So why not have as wide a deep tree as possible? This is very useful for validators who now have super compact proofs. But there is a practical trade-off that the prover needs to be able to compute this proof, and the wider it is, the harder it is. So these Verkle attempts will be somewhere between the extremes of being 256 values ​​wide.

6) Status expired

Weak statelessness removes the validator’s state inflation constraint, but the state doesn’t magically disappear. Transaction costs are limited, but they impose a permanent tax on the network by adding state. State growth remains a permanent drag on the network. Something needs to be done to fix the underlying problem.

This is where the state expires. Long periods of inactivity (say a year or two) even take away from what a block builder needs to carry. Active users won’t notice anything, and useless state that is no longer needed can be discarded.

If you need to revert to an expired state, you just need to show a proof and reactivate it. This goes back to the 1 of N storage assumption here. As long as someone still has the full history (block explorer etc) you can get what you need from them.

Weak statelessness weakens the base layer’s immediate need for state expiration, but it’s a good thing in the long run, especially as L1 throughput increases. This would be a more useful tool for high throughput aggregation. L2 state will grow at an order of magnitude higher rate, dragging down even high-performance builders.

Part III – MEV

PBS is necessary for a secure implementation of DS, but recall that it was actually originally designed to counter the centralized power of MEVs. You’ll notice a recurring trend in Ethereum research today – MEV is now front and center in cryptoeconomics.

The Hitchhiker 's Guide to Ethereum: Understanding the Ethereum Roadmap

Designing a blockchain with MEV is critical to maintaining security and decentralization. The basic protocol-level methods are:

  1. Minimize harmful MEVs (e.g., single slot determinism, single secret leader election)
  2. Democratize the rest (e.g. MEV-Boost , PBS , MEV – smooth)

The rest must be easily captured and propagated among validators. Otherwise, it will centralize the validator set as it cannot compete with sophisticated searchers. This is exacerbated by the fact that the combined MEV will have a higher share of validator rewards (staking issuance is much lower than the inflation rate given to miners). Can not be ignored.

1) Today’s MEV Supply Chain

The sequence of events for today is as follows:

The Hitchhiker 's Guide to Ethereum: Understanding the Ethereum Roadmap

Mining pools play the role of builders here. MEV seekers relay transaction packages (and their respective bids) to mining pools via Flashbot . The pool operator aggregates a complete block and passes the block header to individual miners. Miners demonstrate this through PoW by giving them weights in the fork choice rules.

Flashbots came about to prevent vertical integration of the entire stack – which would open the door to censorship and other nasty externalities. When Flashbots came along, mining pools had already started making exclusive deals with trading firms to withdraw MEV . Instead, Flashbots provide them with an easy way to aggregate MEV bids and avoid vertical integration (by implementing MEV-geth ).

After Ethereum merges, mining pools will disappear. We want to open the door to validator nodes that can operate reasonably at home. This requires finding someone in a dedicated build role. Your home validator nodes may not be as good at capturing MEV as a hedge fund with quantified wages. If left unchecked, this will centralize the validator set if ordinary people cannot compete. If properly structured, the protocol could redirect MEV revenue to staking revenue for daily validators.

The Hitchhiker 's Guide to Ethereum: Understanding the Ethereum Roadmap

2) MEV-Boost

Unfortunately, the PBS within the protocol is simply not ready at the time of the merge. Flashbots again offers a stepping stone solution  MEV-Boost .

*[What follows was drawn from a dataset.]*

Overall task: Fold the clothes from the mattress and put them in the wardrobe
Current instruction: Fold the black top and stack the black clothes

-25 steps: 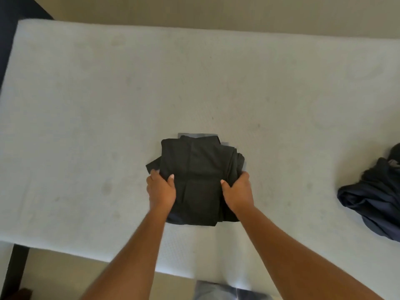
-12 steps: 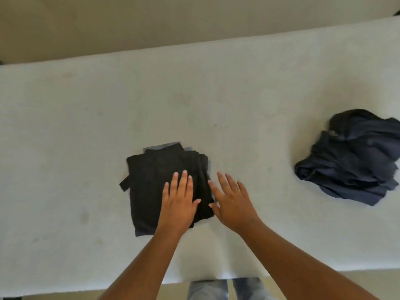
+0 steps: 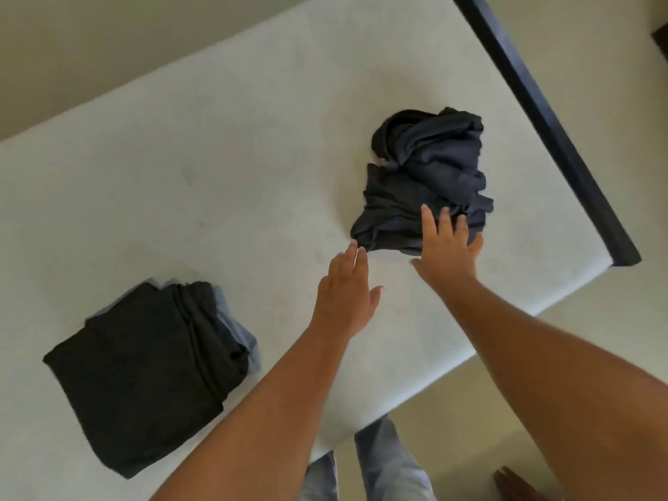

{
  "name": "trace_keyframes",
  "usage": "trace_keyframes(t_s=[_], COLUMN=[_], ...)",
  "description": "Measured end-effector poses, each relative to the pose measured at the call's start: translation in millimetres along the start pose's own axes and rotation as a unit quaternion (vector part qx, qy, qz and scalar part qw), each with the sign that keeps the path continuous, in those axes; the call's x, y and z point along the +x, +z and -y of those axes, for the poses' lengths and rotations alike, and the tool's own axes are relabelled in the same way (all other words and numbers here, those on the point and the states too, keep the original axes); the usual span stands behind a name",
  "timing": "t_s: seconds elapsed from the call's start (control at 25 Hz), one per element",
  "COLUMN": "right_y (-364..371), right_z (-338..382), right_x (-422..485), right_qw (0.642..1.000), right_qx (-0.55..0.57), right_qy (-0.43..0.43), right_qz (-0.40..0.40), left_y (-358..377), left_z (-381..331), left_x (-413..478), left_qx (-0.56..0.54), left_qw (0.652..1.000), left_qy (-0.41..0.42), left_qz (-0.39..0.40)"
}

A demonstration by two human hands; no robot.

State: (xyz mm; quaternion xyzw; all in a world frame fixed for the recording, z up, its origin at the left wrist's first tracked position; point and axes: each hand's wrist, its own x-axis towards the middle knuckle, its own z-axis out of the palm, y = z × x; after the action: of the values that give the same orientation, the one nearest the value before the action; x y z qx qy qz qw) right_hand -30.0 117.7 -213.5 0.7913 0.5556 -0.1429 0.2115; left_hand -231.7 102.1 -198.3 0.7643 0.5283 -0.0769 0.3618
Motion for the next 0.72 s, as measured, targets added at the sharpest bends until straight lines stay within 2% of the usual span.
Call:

Merged validators will by default receive public mempool transactions directly into their executing clients. They can package these, give them to consensus clients, and broadcast them to the network. (If you need to understand how Ethereum’s consensus and execution clients work together, I’ll cover that in part 4).

But as we discussed, your validator doesn’t know how to extract the MEV , so Flashbots offers another option. MEV-boost will plug into your consensus client, allowing you to outsource specialized block building. Importantly, you still have the option to use your own execution client as a fallback.

MEV searchers will continue to do what they do today. They will run specific strategies (Statistical Arbitrage, Atomic Arbitrage, Sandwiches, etc.) and bid on their bundled deals. Builders then aggregate all the bundles they see, as well as any private order streams (for example, from Flashbots Protect ) into the best full block. Builders pass block headers to validators only via relays running to MEV-Boost . Flashbots intend to run repeaters and builders and plan to decentralize over time, but whitelisting other builders can be slow.

The Hitchhiker 's Guide to Ethereum: Understanding the Ethereum Roadmap

MEV-Boost requires the validator to trust the relayer – the consensus client receives the block header, signs it, and only then displays the block body . The purpose of the relayer is to prove to the proposer that the body is valid and exists so that the validator does not have to trust the builder directly.

When the in-protocol PBS is ready, it will incorporate what MEV-Boost provides in the meantime. PBS provides the same separation of powers, allowing easier decentralization for builders and removing the need for proposers to trust anyone.

The Hitchhiker 's Guide to Ethereum: Understanding the Ethereum Roadmap

3) Committee-driven MEV smoothing

PBS also opened the door for another cool idea   committee-driven MEV smoothing‌.

We see that the ability to extract MEVs is the centralizing force of the validator set, but so is the distribution. The high variability of MEV rewards from block to block prompts the pooling of many validators to smooth out your rewards (as we see with mining pools today, albeit to a lesser extent here).

The default is to offer the full payment of the builder to the actual block proposer. MEV smoothing will instead distribute payouts to many validators. A committee of validators will check the proposed block and certify that this is indeed the highest bid block. If all goes well, the block proceeds and the rewards are distributed between the committee and proposers.

This also solves another problem – out-of-band bribery. For example, proposers can be incentivized to submit suboptimal blocks and directly accept out-of-band bribes to hide their payments from delegators. This proof checks the proposer.

In -protocol PBS is a prerequisite for MEV smoothing. You need to understand the builder marketplace and submit explicit bids. There are several open research questions here, but this is an exciting proposal that is once again critical to ensuring decentralized validators.

4) Single- slot transaction finality

Fast finality is great. Waiting about 15 minutes is not optimal for UX or cross-chain communication. More importantly, this creates an MEV recombination problem.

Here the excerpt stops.